The Harvard Glee Club and Radcliffe Choral Society had long been booked to perform at the National Cathedral in Washington, D.C. on Sunday Nov. 24, 1963.
But, after the president’s assassination, the concert acquired a new significance almost overnight.
As the two choirs, accompanied by the Harvard-Radcliffe Orchestra, got back on the highway and headed to Washington, mourners were beginning to flock to the president’s casket on display in the Capitol Rotunda.
“It quickly became a concert dedicated to the president,” remembered Curll.
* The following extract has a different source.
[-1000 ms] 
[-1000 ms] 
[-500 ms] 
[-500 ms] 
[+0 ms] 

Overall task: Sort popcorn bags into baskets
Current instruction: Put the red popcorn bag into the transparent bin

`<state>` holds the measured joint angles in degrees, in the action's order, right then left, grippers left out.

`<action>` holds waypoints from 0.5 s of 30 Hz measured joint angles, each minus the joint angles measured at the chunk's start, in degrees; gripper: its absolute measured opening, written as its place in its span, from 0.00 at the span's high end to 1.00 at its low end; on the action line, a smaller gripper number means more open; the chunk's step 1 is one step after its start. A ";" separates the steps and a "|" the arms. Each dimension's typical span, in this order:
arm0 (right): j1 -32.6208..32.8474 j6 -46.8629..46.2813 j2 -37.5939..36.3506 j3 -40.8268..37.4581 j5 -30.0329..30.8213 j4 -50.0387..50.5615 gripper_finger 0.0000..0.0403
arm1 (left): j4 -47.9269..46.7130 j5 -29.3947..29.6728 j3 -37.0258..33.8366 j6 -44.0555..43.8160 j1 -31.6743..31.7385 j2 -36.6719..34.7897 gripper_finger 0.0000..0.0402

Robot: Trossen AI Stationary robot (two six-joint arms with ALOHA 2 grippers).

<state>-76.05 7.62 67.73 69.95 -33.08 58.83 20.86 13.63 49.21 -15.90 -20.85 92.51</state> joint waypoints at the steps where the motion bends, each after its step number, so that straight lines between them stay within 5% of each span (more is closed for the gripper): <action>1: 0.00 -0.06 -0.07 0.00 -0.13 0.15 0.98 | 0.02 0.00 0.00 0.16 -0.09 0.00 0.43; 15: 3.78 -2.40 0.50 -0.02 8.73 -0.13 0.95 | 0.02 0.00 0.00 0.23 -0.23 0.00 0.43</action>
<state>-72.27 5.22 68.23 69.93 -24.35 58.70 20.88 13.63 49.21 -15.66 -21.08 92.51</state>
As the Harvard performers tried to place their emotions aside—a task Curll admitted was difficult—producers from the nation’s major broadcast outlets jumped on the president’s connection to Harvard. As the networks showed images of mourners around Kennedy’s casket, some mixed in audio from the Harvard concert to replace the silence.
The Glee Club, the RCS, and the HRO were not the only groups that had to carry on shortly after the tragedy. The Harvard football team, back in Cambridge, spent another week practicing for the Bulldogs. But when The Game was played on Nov. 30, Yale came out charging and upset the heavily-favored Crimson 20-6.
“We were a little flat,” quarterback Michael H. Bassett ’64 remembered.
But The Game—and the anticipation leading up to it—was an afterthought, largely devoid of the usual anticipation. Trope remembered the scene at the Yale Bowl that Saturday as “like a tomb.”
Meanwhile, students and administrators in Cambridge were at work deciding how to honor the fallen president. At the time, various ideas were floated around, including building Kennedy’s presidential library next to the Harvard Business School—a plan eventually derailed by legal troubles and objections from the City of Cambridge—and naming what would eventually be called Mather House in honor of Kennedy.
Still, it did not take Harvard long to recognize its tragic alumnus. In 1966, the Graduate School for Public Administration was renamed the John F. Kennedy School of Government.